* [Exercise instructions]: Say how many lines of these entries include the word "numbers", and answer with the number alone.

Segment Start: Data under study

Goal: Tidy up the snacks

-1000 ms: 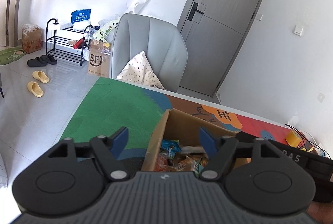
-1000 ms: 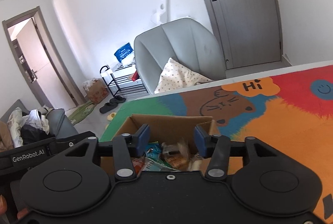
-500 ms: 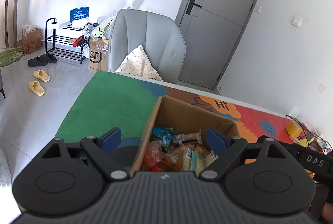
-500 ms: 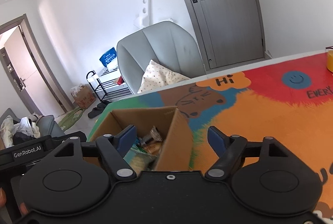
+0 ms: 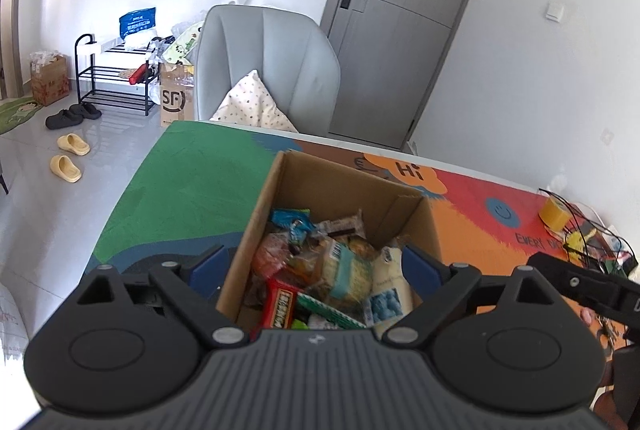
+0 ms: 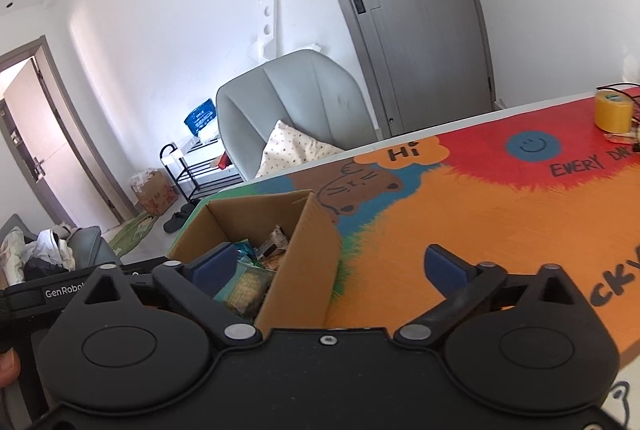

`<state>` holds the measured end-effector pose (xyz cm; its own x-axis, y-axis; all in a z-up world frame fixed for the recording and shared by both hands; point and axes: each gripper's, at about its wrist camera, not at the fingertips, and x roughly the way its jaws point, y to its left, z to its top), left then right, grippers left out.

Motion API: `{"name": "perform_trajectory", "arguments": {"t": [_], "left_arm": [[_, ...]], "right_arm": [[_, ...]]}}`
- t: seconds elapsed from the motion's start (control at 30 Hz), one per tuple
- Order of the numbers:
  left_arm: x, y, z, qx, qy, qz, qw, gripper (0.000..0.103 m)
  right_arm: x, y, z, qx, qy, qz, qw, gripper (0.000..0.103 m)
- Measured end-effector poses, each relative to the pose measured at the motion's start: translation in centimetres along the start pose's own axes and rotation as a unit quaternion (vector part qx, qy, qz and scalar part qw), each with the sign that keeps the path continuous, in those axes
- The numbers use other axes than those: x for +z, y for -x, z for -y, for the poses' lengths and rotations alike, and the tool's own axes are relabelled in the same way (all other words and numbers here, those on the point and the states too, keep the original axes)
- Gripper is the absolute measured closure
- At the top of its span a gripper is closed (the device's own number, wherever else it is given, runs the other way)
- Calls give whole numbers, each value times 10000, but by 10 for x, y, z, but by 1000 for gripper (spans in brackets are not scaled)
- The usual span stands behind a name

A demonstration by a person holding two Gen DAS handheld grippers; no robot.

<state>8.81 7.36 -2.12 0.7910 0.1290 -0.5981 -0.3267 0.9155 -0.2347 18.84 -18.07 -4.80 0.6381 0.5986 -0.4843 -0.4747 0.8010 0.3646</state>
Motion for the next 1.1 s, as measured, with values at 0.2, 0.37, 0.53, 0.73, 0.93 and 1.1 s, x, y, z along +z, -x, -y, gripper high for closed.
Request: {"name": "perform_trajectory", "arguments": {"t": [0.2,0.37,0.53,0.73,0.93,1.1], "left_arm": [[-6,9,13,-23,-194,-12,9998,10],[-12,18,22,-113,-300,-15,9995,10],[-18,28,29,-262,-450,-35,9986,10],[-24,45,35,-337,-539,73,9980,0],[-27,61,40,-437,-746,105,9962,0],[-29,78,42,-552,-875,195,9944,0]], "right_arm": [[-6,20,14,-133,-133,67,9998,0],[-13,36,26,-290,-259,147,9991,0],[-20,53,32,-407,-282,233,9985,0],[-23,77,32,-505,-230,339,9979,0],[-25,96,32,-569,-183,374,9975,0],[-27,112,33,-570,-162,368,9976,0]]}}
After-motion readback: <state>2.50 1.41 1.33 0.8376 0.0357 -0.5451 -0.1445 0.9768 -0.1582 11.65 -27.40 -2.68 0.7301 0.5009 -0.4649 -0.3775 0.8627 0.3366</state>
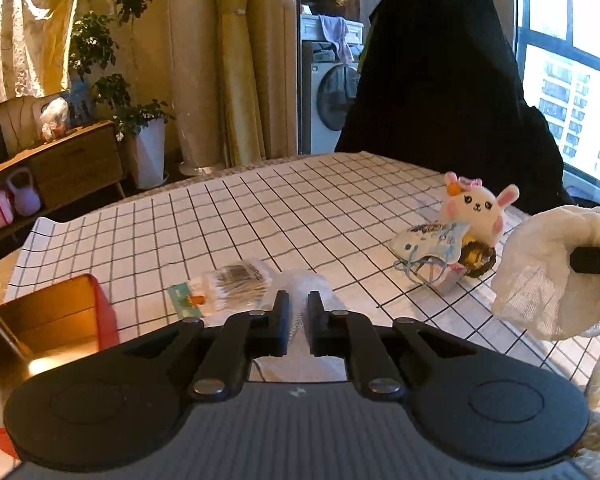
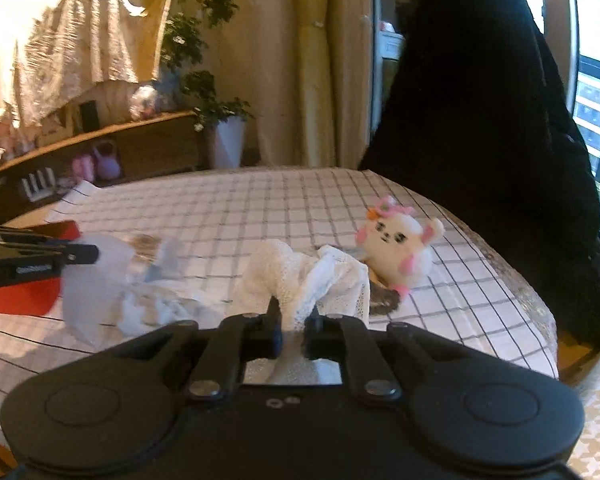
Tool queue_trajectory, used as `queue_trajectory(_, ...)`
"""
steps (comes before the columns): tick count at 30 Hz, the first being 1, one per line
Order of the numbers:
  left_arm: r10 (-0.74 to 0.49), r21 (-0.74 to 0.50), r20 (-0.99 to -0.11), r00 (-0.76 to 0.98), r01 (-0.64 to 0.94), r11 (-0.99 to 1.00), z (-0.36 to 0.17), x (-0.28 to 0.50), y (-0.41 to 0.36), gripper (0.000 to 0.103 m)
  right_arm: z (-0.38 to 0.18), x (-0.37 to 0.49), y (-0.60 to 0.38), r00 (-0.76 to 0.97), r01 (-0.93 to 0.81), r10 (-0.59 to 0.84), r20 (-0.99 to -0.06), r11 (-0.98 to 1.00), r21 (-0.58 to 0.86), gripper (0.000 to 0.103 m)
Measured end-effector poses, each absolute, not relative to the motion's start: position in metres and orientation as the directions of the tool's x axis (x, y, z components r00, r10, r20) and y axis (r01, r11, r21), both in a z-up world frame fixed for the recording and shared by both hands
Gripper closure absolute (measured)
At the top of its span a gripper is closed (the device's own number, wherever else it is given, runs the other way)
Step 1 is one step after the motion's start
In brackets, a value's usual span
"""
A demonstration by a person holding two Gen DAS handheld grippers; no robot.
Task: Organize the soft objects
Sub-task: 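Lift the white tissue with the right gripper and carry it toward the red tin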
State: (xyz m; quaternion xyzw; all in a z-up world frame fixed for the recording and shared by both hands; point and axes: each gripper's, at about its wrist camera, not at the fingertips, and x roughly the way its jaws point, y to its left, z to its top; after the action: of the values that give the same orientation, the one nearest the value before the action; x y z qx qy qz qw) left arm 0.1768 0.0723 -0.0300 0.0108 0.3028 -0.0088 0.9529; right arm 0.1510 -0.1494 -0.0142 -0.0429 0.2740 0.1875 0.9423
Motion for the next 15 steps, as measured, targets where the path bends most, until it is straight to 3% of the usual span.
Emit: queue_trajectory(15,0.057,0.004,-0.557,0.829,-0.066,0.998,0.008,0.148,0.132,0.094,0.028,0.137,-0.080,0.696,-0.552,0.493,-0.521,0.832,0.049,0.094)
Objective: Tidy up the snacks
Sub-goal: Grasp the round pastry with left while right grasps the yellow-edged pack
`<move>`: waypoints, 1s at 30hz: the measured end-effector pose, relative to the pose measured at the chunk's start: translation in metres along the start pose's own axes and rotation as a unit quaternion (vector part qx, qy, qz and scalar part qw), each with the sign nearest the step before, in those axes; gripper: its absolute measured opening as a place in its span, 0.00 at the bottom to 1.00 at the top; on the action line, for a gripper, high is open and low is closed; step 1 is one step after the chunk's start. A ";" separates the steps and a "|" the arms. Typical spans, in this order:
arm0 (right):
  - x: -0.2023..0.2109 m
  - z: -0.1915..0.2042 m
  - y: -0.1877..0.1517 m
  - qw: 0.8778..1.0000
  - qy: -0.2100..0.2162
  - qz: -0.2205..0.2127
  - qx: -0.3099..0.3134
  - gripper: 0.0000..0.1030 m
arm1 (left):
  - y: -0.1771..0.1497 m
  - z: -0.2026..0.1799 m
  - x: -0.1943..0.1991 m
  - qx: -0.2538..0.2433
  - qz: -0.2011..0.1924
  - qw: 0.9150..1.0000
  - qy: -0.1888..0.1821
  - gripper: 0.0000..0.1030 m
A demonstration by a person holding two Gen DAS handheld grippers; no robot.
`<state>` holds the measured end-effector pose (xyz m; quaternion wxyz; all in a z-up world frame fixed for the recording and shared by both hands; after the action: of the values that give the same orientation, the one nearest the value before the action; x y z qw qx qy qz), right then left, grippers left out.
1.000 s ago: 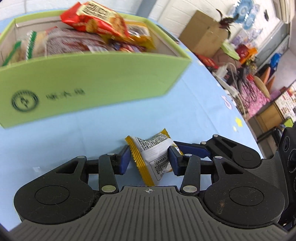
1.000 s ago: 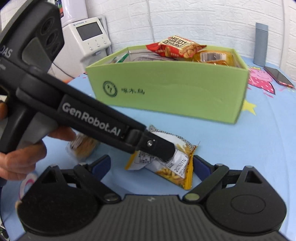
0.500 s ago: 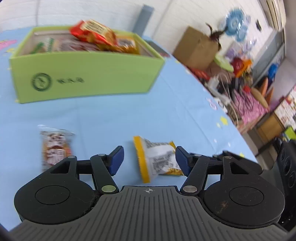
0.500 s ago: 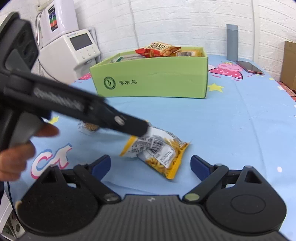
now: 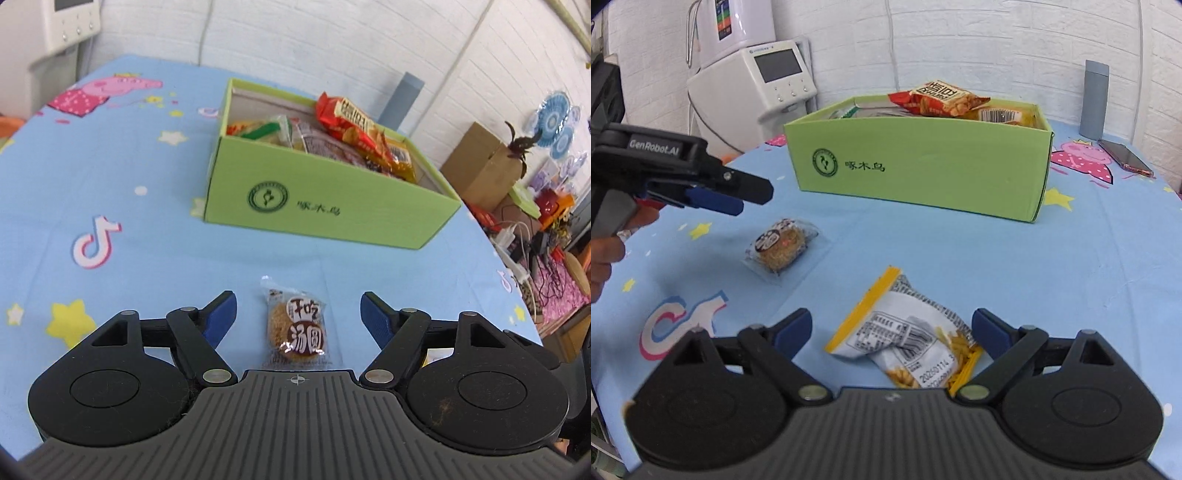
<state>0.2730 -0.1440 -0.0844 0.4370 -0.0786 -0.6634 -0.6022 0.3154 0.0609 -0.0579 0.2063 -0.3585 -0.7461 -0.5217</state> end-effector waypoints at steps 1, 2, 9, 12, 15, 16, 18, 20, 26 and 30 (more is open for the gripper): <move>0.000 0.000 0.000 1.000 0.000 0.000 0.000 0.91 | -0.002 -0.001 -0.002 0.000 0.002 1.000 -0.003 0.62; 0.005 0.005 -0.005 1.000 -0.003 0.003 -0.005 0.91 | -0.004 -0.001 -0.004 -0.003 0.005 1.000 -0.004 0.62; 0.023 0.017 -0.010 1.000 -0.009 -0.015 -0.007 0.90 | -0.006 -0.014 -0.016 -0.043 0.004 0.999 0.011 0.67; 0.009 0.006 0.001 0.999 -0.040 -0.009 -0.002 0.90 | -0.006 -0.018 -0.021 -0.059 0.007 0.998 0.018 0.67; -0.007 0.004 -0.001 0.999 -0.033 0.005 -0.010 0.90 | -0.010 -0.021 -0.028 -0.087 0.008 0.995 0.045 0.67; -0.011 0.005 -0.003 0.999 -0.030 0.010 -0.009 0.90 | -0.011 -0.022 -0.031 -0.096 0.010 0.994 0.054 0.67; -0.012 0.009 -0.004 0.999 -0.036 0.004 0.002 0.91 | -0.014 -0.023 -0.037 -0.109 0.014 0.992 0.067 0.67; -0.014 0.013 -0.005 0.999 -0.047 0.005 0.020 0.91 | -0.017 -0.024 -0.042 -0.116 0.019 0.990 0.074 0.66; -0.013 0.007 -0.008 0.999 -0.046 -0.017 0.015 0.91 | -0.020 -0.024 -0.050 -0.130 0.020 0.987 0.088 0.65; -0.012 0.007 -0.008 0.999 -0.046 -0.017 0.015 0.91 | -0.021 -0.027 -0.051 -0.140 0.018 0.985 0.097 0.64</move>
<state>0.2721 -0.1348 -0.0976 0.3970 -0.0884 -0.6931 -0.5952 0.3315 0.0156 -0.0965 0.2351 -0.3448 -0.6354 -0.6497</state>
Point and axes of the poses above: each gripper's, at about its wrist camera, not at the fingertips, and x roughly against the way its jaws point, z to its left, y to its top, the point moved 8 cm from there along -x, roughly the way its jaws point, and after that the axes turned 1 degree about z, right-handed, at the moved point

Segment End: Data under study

* [Output of the task]: 4